*EXERCISE PROMPT*: Work through the data below and give the number of lines holding "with", nothing more.

*DATA SHOWN*:
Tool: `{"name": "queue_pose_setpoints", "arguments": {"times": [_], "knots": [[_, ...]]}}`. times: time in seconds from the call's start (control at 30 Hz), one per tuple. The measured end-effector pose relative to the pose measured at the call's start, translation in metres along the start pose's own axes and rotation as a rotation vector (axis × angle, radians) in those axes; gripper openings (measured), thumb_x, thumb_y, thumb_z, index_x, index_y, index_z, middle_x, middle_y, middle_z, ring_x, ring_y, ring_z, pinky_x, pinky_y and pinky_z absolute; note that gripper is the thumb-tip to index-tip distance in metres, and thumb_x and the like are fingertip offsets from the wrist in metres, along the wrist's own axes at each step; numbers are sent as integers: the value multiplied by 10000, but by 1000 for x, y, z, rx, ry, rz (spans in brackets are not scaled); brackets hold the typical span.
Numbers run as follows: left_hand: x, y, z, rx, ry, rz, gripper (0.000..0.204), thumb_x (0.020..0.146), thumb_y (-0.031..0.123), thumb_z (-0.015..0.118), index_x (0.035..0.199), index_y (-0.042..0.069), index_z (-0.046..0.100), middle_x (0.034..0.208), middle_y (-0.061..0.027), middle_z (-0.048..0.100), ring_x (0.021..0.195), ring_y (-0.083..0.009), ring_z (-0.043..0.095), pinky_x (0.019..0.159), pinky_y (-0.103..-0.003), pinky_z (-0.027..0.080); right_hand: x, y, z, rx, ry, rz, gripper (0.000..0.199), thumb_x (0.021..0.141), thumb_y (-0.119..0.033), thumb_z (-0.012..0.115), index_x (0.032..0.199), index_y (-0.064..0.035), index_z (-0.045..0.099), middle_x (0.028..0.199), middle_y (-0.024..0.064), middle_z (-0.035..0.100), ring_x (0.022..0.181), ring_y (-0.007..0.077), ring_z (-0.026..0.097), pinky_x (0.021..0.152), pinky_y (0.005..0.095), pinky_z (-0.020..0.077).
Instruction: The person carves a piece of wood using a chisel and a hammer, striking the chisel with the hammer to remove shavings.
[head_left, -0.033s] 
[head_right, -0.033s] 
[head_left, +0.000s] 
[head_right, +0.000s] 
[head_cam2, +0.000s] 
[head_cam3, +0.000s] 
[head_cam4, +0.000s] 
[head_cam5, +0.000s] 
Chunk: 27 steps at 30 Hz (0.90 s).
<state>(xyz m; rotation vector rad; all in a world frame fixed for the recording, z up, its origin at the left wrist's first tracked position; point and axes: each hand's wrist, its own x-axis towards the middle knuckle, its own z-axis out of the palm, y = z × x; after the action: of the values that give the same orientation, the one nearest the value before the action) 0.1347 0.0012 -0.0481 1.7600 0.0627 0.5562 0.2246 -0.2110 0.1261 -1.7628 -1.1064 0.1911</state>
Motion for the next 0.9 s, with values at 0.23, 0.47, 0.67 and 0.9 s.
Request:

*REPLY*: 2